Carbon monoxide is an odorless and colorless gas that often goes undetected, striking victims caught off guard in their sleep. And it kills without notice.

When we wake up each day, we probably would never think about this invisible killer taking the lives of ourselves, a loved one or co-worker. In fact, we most likely never think about it as we roll out of bed and head to the kitchen for a cup of fresh coffee. But we need to start.

According to the Centers for Disease Control and Prevention, more than 400 people in the United States die from unintentional CO poisoning every year, and over 4,000 others are hospitalized.

Lessons learned from mishaps

If you are in the market for a new car, you’ll find that all newer models are equipped with keyless entry: An easy push of a button starts your car just as long as you are carrying the key fob. However, this feature can become a contributing factor to an accident that results from human error.

The story normally starts and ends like this: Victim parks car in garage, forgets to turn it off by pushing keyless start and later CO strikes.

A horrific example occurred in 2015, when a man succumbed to CO after unknowingly leaving his vehicle running in a garage attached to the home. He fell asleep with the key fob in his pocket — and never woke up.

In another example, the Department of Labor reported that two landscaping employees died from CO exposure after a gasoline-fueled lawnmower was started inside an enclosed trailer, which then transported the crew to a job site. Not only did the company expose its workers to the deadly gas, but it failed to train them on how to recognize the hazard.

Identifying the hazard

The bad news is anyone can be at risk. But the CDC says infants, the elderly and people with chronic heart disease, anemia or breathing problems are more prone to illness or death. The good news?

This “invisible killer” is produced by burning fuels that can be detected with appropriate safety measures, before it’s too late.

· Cars, fireplaces, gas ranges, portable generators and furnaces burn this fuel.

· Winter can be a prime time for CO poisoning as people turn on heating systems and mistakenly warm their cars in garages. Always take extra precaution to ensure personal safety.

Prevent CO poisoning

The National Safety Council recommends that you install battery-operated or battery-backup CO detectors in the hallway near every bedroom in your home. Check or replace the battery when you change the time on your clocks each spring and fall and replace the detector every five years.
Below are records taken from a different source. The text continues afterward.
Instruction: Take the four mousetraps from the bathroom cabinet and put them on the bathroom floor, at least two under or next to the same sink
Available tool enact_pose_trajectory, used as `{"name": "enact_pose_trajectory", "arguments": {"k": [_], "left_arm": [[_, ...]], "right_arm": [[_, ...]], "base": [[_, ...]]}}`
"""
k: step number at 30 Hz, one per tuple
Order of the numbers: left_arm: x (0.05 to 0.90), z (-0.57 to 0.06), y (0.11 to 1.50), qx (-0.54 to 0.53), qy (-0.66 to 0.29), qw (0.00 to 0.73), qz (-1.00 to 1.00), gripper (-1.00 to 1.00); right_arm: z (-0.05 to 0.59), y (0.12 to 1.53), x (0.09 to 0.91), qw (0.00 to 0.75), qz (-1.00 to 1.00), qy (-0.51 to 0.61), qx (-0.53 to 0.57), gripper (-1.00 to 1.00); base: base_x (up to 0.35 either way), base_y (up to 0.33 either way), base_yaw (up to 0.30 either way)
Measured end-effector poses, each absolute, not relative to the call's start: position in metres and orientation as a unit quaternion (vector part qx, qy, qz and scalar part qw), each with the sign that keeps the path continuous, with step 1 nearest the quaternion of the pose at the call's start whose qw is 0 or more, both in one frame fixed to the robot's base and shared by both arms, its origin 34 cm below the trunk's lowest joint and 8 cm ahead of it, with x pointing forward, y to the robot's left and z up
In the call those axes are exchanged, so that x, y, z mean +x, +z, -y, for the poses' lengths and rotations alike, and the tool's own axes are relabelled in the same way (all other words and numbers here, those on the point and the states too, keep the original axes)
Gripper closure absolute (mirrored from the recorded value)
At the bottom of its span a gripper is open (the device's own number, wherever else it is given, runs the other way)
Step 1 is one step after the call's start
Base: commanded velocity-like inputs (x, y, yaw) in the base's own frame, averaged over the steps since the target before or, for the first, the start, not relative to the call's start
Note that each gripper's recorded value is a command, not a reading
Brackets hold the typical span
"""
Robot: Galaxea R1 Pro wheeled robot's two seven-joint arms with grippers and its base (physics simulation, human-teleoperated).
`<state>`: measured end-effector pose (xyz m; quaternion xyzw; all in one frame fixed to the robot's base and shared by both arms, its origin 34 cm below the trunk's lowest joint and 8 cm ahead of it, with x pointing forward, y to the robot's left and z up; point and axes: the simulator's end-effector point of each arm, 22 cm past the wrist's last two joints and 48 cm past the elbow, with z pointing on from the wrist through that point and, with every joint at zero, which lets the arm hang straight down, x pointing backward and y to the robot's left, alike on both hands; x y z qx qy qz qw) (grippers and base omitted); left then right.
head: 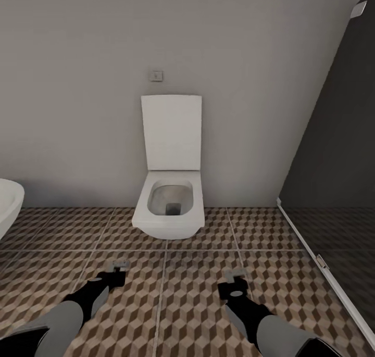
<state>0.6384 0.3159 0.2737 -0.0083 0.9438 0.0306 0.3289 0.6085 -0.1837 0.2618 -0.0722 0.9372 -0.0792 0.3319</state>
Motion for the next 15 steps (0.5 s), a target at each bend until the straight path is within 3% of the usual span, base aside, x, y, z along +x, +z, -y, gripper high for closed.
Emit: {"name": "enact_pose_trajectory", "arguments": {"k": [15], "left_arm": [[0.651, -0.316, 0.285, -0.013, 0.032, 0.343, -0.939, 1.0]], "right_arm": [[0.187, 0.262, 0.609, 0.333, -0.937, -0.08, -0.068, 1.0]], "base": [[0.0, 0.0, 0.0]]}}
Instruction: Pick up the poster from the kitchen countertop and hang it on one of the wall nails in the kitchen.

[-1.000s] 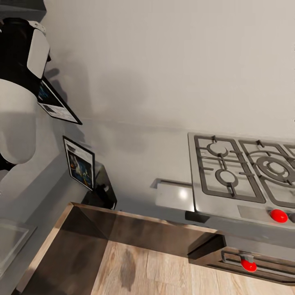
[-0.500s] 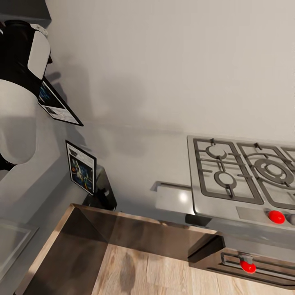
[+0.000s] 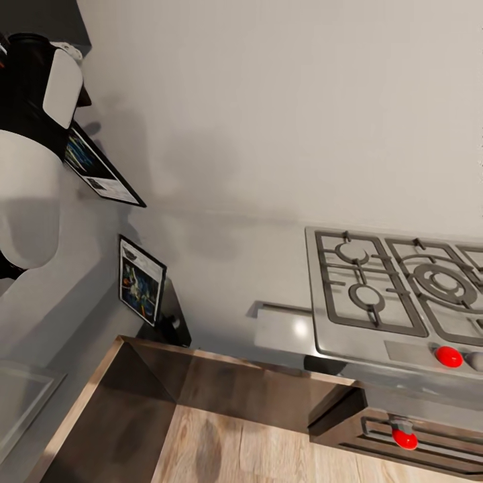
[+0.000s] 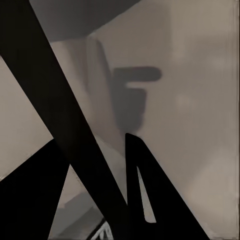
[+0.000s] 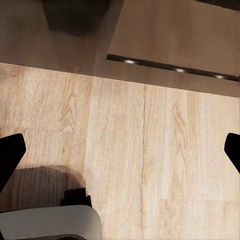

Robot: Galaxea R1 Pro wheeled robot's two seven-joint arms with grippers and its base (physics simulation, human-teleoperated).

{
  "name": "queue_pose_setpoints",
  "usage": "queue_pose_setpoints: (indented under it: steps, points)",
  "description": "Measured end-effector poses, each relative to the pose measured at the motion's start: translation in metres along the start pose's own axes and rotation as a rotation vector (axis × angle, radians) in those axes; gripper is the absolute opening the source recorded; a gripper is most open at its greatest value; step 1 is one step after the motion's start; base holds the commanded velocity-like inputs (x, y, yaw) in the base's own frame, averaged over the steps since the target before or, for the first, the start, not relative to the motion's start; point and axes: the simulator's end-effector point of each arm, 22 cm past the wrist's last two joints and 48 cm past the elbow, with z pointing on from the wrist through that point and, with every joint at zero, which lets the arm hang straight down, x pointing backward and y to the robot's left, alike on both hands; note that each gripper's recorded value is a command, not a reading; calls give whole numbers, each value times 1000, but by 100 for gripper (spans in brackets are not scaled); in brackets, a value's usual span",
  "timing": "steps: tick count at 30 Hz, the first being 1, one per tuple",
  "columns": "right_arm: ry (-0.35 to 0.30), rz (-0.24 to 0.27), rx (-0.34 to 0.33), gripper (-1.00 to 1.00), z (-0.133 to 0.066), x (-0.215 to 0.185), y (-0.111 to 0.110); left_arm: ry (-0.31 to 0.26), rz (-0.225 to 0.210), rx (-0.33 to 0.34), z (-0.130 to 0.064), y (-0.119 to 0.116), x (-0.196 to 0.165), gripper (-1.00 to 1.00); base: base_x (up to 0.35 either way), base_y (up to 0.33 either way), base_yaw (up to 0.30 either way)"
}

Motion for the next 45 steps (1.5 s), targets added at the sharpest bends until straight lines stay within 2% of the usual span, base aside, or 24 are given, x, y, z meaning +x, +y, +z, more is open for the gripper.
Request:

If the CO alarm sounds, do not ignore it or attempt to find the gas source. The Consumer Product Safety Commission instead recommends following these steps:

· Immediately move outside to fresh air

· Call emergency services, the fire department or 911

· Account for family members and do not re-enter the premises until emergency responders have given you permission

Additional safety tips

· Clean the chimney annually and make sure to open the fireplace damper before lighting a fire and well after it’s extinguished

· Do not use portable flameless-chemical heaters indoors

· Have your furnace, water heater, and other gas or coal-burning appliances serviced by a qualified technician

· Never use a gas oven for heating your home

· Never use a generator inside your home, basement, or garage or less than 20 feet from any window, door or vent; fatal levels of carbon monoxide can be produced in just minutes, even if doors and windows are open.

· Never run a car in a garage attached to a house, even with the garage door open; always open the door to a detached garage to let in fresh air when you run a vehicle inside.

· If you drive a car or SUV with a tailgate, open the vents or windows to make sure air is moving through. If only the tailgate is open, CO from the exhaust will be pulled into the vehicle.